** DATA PROVIDED **
┄┄┄┄┄┄┄┄┄┄

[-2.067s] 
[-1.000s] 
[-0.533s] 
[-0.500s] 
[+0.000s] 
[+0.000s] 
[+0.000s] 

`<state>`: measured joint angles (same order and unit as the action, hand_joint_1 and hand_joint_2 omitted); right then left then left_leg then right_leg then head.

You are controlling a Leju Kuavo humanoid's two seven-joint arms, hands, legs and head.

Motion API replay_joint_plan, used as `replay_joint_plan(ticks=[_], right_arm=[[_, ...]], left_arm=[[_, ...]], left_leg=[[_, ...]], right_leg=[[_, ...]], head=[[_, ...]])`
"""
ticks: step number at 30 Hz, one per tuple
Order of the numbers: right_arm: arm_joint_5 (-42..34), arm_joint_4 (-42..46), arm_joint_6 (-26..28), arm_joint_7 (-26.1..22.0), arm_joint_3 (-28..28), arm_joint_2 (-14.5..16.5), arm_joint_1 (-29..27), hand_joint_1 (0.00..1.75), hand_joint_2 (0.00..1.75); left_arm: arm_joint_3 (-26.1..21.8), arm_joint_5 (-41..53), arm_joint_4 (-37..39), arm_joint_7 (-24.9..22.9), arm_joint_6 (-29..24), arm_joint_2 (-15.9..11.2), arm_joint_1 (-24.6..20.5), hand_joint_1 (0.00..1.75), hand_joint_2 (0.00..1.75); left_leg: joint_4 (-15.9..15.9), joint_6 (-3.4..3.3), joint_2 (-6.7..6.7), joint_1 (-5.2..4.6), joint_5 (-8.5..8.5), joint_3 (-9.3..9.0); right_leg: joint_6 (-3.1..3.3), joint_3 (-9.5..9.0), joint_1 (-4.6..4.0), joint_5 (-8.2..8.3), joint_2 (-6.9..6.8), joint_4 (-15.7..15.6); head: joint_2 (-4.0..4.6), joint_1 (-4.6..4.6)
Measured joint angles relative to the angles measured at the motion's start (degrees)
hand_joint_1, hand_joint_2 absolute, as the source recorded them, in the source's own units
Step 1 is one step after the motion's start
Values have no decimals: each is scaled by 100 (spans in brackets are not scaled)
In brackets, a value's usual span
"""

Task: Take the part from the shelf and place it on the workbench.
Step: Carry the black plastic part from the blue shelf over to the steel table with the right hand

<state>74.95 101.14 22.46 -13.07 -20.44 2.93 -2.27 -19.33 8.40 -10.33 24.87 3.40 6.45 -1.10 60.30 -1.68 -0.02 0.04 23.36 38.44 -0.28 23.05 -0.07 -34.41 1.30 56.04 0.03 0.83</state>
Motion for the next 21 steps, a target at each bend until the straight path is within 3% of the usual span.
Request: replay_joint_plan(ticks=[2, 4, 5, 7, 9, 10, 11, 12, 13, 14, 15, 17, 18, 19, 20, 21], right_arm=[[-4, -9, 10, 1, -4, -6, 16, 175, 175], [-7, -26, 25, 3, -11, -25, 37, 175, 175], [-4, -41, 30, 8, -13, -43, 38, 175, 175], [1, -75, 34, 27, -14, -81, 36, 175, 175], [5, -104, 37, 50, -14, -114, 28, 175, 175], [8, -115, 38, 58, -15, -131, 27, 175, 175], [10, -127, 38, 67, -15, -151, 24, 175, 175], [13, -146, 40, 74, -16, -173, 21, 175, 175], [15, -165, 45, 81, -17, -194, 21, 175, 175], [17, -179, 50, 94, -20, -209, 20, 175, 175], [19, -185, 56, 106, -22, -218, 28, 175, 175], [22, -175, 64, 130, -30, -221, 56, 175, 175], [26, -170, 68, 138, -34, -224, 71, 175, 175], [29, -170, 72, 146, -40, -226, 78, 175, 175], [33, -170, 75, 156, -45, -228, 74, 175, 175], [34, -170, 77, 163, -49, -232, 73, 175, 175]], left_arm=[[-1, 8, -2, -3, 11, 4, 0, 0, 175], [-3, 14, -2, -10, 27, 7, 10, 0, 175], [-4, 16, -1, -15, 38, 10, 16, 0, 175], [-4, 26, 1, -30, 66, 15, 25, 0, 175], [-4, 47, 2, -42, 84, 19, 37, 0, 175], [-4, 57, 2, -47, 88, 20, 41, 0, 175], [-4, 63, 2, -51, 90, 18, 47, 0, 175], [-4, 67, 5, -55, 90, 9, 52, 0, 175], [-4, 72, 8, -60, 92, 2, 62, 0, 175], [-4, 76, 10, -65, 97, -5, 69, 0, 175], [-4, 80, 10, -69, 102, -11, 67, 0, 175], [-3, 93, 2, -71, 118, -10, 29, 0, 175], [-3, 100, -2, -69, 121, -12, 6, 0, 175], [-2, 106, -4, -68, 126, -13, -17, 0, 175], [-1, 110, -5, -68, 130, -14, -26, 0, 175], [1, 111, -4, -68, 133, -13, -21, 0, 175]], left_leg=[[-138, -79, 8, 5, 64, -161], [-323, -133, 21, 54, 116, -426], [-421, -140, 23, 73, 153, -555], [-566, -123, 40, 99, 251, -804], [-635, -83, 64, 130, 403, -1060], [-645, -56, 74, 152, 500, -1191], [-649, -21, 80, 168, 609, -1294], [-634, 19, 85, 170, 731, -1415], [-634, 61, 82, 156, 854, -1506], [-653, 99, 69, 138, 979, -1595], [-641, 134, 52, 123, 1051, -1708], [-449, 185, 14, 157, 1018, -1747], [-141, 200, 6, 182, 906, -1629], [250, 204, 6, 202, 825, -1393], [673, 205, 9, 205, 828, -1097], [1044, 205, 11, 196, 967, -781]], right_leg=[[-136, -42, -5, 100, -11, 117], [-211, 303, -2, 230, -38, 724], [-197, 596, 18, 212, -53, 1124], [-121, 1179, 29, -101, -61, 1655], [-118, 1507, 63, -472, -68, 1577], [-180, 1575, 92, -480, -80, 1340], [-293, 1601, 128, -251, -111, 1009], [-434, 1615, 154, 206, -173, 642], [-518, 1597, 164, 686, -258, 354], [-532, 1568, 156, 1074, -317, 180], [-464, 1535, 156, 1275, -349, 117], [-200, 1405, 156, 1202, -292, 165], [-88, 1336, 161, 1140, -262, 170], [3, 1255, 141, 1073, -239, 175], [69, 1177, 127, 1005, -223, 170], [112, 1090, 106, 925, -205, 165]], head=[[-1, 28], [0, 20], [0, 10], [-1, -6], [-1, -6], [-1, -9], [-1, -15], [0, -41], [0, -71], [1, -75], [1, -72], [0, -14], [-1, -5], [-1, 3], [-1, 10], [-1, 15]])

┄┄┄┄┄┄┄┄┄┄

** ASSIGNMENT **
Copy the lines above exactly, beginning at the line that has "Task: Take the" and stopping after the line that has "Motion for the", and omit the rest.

** EXPECTED ANSWER **
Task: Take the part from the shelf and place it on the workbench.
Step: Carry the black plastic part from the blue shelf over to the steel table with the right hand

<state>74.95 101.14 22.46 -13.07 -20.44 2.93 -2.27 -19.33 8.40 -10.33 24.87 3.40 6.45 -1.10 60.30 -1.68 -0.02 0.04 23.36 38.44 -0.28 23.05 -0.07 -34.41 1.30 56.04 0.03 0.83</state>
Motion for the next 21 steps, a target at each bend until the straight path is within 3% of the usual span.

Further output is not needed for this exercise.